Let us now put in fruition our work by displaying, for each model, the three components of the error:

In [108]:
models_bves = np.array([model_avg_bves(results, Dtest[:,1], m) for m in range(len(degrees))])

print("%12s\t%20s\t%20s\t%20s") % ("Model degree", "Bias","Variance","Error")
print("%12s\t%20s\t%20s\t%20s") % ("-"*12,"-"*20,"-"*20,"-"*20)

for i,(b,v,e) in enumerate(models_bves):
    print("%12d\t%20.2f\t%20.2f\t%20.2f") % (i,b,v,e)
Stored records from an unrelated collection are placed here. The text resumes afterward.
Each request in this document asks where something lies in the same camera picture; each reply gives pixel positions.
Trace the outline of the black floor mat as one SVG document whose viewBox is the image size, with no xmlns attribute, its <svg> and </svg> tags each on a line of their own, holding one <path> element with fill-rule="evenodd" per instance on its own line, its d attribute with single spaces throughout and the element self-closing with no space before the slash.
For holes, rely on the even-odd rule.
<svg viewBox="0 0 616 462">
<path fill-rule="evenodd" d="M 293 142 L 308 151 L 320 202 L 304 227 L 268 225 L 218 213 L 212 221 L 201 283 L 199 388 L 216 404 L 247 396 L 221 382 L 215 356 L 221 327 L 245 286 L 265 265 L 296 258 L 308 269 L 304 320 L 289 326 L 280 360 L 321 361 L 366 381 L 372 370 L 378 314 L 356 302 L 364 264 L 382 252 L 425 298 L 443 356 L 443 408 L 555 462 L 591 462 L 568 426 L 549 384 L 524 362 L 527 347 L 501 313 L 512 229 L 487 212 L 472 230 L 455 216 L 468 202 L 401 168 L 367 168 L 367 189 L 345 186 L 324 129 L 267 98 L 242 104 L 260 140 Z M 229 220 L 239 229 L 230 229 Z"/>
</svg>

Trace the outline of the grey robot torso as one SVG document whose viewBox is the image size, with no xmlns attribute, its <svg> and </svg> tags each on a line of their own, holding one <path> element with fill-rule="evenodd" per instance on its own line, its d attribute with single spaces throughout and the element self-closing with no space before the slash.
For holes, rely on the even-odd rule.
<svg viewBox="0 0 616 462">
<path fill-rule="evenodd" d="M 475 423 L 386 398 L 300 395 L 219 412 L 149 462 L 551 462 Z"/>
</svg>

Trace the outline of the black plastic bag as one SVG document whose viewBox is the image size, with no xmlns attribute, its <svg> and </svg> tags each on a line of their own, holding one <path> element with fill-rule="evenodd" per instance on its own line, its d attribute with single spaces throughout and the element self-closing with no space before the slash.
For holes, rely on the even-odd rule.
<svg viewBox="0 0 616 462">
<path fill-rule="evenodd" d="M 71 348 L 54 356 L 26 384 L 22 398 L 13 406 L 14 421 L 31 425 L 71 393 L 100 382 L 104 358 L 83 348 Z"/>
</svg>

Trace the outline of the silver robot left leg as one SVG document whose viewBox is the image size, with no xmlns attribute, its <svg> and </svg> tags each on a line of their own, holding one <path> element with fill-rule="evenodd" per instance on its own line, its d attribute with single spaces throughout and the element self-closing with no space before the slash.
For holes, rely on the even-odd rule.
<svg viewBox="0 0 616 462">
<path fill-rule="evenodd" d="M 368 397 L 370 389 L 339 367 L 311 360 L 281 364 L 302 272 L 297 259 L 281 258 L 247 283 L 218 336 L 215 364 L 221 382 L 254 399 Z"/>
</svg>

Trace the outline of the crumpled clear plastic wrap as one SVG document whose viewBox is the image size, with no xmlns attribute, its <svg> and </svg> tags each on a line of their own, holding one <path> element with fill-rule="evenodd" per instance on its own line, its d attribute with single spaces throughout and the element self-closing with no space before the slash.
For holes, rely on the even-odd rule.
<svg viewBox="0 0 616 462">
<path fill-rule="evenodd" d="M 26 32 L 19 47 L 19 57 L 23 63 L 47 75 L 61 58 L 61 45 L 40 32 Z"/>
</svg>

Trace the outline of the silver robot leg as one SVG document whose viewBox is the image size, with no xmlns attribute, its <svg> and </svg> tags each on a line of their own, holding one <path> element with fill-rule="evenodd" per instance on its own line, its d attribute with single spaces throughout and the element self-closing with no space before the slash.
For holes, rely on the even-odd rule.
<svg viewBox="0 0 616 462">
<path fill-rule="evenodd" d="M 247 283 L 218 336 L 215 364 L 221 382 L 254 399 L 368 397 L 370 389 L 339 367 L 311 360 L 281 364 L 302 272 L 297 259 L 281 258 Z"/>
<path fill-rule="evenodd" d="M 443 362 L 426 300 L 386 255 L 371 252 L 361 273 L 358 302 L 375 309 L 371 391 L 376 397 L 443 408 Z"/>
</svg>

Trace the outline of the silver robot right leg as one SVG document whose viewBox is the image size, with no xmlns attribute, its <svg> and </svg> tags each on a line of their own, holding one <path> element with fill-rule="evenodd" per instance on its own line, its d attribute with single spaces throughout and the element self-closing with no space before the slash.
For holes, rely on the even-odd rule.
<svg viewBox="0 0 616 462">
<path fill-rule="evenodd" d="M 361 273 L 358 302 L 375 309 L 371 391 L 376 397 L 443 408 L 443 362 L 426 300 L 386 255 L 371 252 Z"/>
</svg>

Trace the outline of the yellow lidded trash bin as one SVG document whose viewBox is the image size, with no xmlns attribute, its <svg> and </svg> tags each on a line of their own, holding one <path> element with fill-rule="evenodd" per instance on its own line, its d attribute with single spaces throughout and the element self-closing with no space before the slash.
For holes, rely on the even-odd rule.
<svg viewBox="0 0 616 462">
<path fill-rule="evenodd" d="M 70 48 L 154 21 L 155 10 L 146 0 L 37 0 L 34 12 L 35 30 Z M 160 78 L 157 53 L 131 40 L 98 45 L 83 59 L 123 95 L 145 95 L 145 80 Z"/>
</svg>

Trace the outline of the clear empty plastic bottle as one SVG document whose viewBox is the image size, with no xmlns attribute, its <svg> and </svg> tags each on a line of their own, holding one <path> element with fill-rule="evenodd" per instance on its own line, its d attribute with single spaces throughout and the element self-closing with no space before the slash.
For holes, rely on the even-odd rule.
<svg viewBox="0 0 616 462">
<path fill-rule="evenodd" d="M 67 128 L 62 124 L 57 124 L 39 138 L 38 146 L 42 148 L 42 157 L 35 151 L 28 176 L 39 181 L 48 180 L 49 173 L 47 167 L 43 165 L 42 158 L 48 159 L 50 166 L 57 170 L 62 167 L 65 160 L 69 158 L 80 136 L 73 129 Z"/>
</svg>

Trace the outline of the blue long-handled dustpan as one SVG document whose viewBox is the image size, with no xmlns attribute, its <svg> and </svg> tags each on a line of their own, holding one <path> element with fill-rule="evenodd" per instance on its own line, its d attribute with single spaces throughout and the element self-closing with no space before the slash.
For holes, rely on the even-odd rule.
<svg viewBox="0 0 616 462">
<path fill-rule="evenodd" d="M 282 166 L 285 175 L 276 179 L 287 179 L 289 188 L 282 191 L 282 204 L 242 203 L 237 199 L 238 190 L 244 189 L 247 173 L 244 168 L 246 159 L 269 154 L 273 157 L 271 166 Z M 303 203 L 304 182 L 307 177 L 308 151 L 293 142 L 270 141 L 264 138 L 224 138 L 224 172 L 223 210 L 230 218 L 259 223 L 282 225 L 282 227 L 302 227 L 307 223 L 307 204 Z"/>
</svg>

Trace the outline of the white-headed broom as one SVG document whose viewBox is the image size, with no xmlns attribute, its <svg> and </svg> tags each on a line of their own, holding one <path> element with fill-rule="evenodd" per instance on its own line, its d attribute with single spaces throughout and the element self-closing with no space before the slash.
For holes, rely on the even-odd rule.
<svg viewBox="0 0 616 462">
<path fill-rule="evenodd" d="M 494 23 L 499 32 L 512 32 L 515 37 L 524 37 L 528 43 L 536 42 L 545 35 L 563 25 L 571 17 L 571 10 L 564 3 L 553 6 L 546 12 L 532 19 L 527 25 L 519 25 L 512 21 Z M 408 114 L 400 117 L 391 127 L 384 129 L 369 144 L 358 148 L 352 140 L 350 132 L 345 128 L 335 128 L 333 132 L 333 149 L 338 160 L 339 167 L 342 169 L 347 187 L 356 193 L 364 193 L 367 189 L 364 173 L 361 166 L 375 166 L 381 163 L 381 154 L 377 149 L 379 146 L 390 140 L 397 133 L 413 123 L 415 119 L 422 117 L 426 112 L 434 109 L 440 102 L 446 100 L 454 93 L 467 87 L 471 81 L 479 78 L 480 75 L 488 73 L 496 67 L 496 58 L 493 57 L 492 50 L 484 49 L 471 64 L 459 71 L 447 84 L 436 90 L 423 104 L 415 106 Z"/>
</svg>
Model degree	                Bias	            Variance	               Error
------------	--------------------	--------------------	--------------------
           0	               54.44	                4.58	               59.02
           1	               53.50	               15.19	               68.69
           2	                6.40	                1.93	                8.33
           3	                6.39	                4.16	               10.55
           4	                6.11	               17.67	               23.78
           5	                9.70	              214.19	              223.89
           6	               21.20	             7813.64	             7834.84
           7	              384.95	           234962.13	           235347.07
           8	           239055.02	         12130877.43	         12369932.45
           9	           125009.13	        211730378.26	        211855387.39


Verify that indeed the sum of the bias and the variance terms equals the error

Assume you are devising a new system and that trying a new model is costly. You cannot affor to explore a large number of models. Describe how would you proceed to explore the space of the possible models basing your decisions on the bias/variance decomposition. You can use the above data as a running example.

I could increase the degree of polynomial until the error decreases.